I was done. Done with the treatments, Done with myself and done with life. But here I was continuing on because even though I hated myself more than words could ever express I loved my family and my friends, and my boyfriend enough to push through it. I existed for them and completely gave up on myself. I kept it as quiet as I could but there would be nights I would skip treatment because I was so overwhelmed with carrying the burden of my useless life on my shoulders that I couldn’t bear it one more night.

It was then in that lowest period of my life that my miracle finally came. Just when I was ready to throw in the towel and just when I was ready to quit someone else decided that wasn’t an option. Someone else decided that my life was worth saving and that I was important. In making that selfless decision my donor family saved my life and gave me a second chance.

I knew my second chance had to be used for good and I knew my second chance had to be worthwhile and I knew I had to live a life big enough for both me and my donor Joey.

  Me after transplant in 2015

Me with my donor family in 2017

So all of that brings us to my purpose for posting today and that is to tell you why I do what I do.

The reason I do what I do is that at the worst time in my life when I hated myself and I knew deep down I wasn’t worth anything because my body was useless and ugly and broken, someone else disagreed.

Someone else said no. You are worth it. I don’t know you but you are worth it. A stranger in another state knew from that far away that

I was good enough, I was important and I was worth saving. 

That is why I do what I do. Because there are so many amazing beautiful powerful and wonderful women out there looking in the mirror every single day saying to themselves

…..you are useless

…….you are ugly

…….you will never be good enough

…….you are too fat, too skinny, too ugly

And I am here to be the person who says.

No.

You are worth it. You are beautiful.

You are good enough and you are so deserving of love from yourself. 
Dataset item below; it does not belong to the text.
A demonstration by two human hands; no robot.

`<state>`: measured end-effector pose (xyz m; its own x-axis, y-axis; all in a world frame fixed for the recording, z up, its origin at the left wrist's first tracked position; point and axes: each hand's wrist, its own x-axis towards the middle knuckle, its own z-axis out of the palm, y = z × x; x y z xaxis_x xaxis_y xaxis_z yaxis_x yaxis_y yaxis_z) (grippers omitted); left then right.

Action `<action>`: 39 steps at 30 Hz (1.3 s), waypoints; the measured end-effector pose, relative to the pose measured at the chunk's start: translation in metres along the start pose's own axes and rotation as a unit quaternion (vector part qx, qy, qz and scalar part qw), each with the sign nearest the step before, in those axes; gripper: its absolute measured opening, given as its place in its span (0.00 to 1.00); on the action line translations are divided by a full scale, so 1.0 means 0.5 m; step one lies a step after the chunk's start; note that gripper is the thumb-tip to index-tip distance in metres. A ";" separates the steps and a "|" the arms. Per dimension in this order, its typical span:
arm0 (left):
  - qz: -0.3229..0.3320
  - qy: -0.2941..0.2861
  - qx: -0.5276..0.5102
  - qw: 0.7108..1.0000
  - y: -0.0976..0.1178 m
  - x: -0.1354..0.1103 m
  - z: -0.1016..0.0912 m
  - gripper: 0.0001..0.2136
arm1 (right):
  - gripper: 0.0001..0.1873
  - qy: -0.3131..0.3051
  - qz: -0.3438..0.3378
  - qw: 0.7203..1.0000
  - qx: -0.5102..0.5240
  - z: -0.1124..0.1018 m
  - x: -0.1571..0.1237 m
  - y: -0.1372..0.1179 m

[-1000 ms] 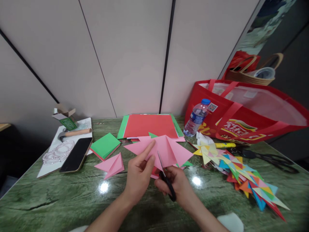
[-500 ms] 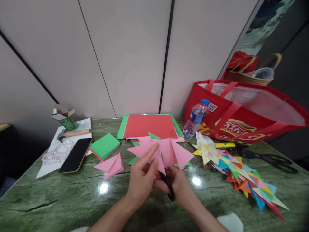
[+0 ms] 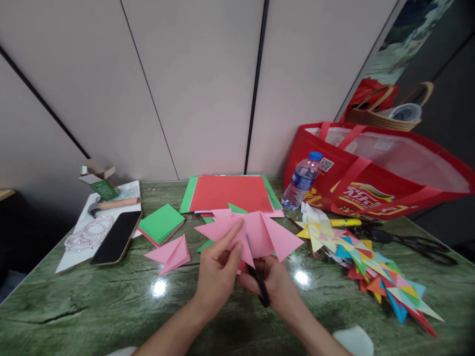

Sometimes when we are at our absolute worst we need someone else to show us what we can’t see. We need someone to reach out and say

You are enough.

After everything I have been through and all the hate I carried for myself for so long I am here to spend every day making sure that no woman who walks into my studio, joins my group, sees my page, or even talks to me on the street thinks that she isn’t worthy of all the self-love in the world.

You are beautiful.

You are important.

You are powerful.

You are Worthy. 

And You are enough. 

If you  never learn anything from me, read nothing I write and we never get the chance to meet I hope that you will please read and believe those words up there

…..because without someone else showing me I may have died never knowing. 

That is why Boudoir. That is why body positivity. That is why self-love. That is why I chase my dreams. Because I am worth it and so are you.